SSRs are consisting of tandem repeats of one to six (bp). They are found in prokaryotes and eukaryotes (Thiel et al., 2003; Li et al., 2004). They are also known as simple sequence length polymorphisms (Tautz, 1989), microsatellite (Litt and Luty, 1989) short tandem repeats (Edwards et al., 1991). They are present in both coding and non-coding portions of the genome (Toth et al., 2000). SSRs are most important as compared to PCR based molecular markers such as RAPD, ISSR and AFLP due to their multi-allelic nature, co-dominant inheritance, sequence-specificity, high abundance in the genome, high reproducibility, easy detection by PCR, high rate of transferability and hyper-variability (Powell et al., 1996; Zane et al., 2002; Thiel et al., 2003; Kalia et al., 2011). The polymorphism generated by SSR due to variation in repeats number (Litt and Luty, 1989). SSRs are originated due to DNA strand slippage which leads to mispairing (Levinson and Gutman, 1987) and unequal recombination between sister chromatids during meiosis (Innan et al., 1997) or repetitive errors generated during DNA synthesis (Katti et al., 2001).
The principle of polymorphism detection is based on the primers designing from flanking sequences near SSR repeat motif. Amplification of genomic DNA performed using PCR with specific primers flanking the SSR repeat motifs. Running agarose or denaturing polyacrylamide gel to detect the variations of alleles. There are two types of SSRs based on their location: 1) genomic SSRs that are present throughout the genome, 2) genic-SSRs SSRs or EST-SSRs that are found in expressed region of the genome. Putative function can be determined by publically available databases through computational approaches therefore, EST-SSRs act as functional molecular markers.

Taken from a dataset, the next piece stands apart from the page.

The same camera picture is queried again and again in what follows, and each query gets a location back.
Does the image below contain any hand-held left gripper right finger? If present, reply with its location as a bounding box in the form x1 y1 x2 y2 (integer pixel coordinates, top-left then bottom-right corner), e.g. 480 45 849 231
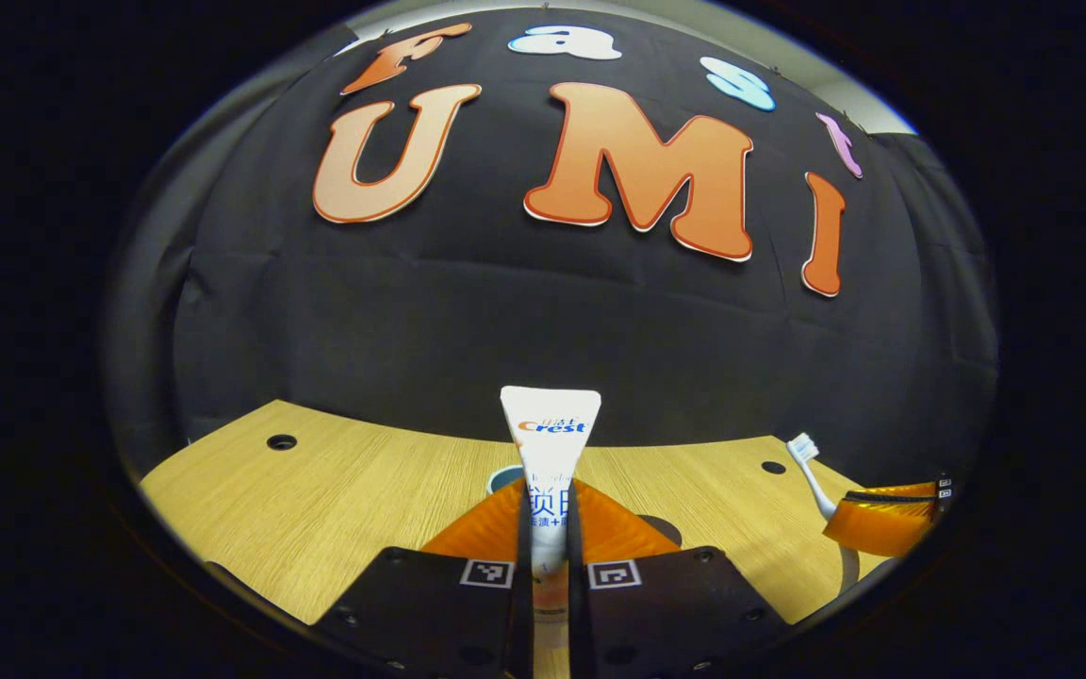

Two traditional approaches are available for the development of genomic SSR markers, 1) SSR-enriched genomic library and 2) nonenriched genomic library construction. Both approaches involved the construction and hybridization of genomic DNA library with tandemly repeated oligonucleotides probes followed by cloning and sequencing of clones (Senan et al., 2014), These approaches of development of genomic SSR markers are very tedious, time consuming, costly and labor-intensive (Nakatsuji et al., 2011). On the other hand, the advancement of modern genomics makes the development of genic or EST-SSRs easy as enormous amount of ESTs of several organisms are available in various data banks (NCBI, DDBJ etc.).
Enormous amounts of freely accessible available data in data banks makes possible to develop EST-SSR markers via database mining approach. The development of EST-SSRs through in silico approach is rapid, efficient, cheaper, less labor involved and less time consuming as compared to genomic-SSRs development (Gupta et al., 2003; Bhattacharyya et al., 2014). ESTs are the short (200-800 bases), and single pass random sequence reads of cDNAs derived from cDNA libraries. EST-SSRs are more advantageous than the genomic SSRs due to less time consuming, easily available and cheapest to develop, detect variations in expressed portion of the genome and sequence-specificity.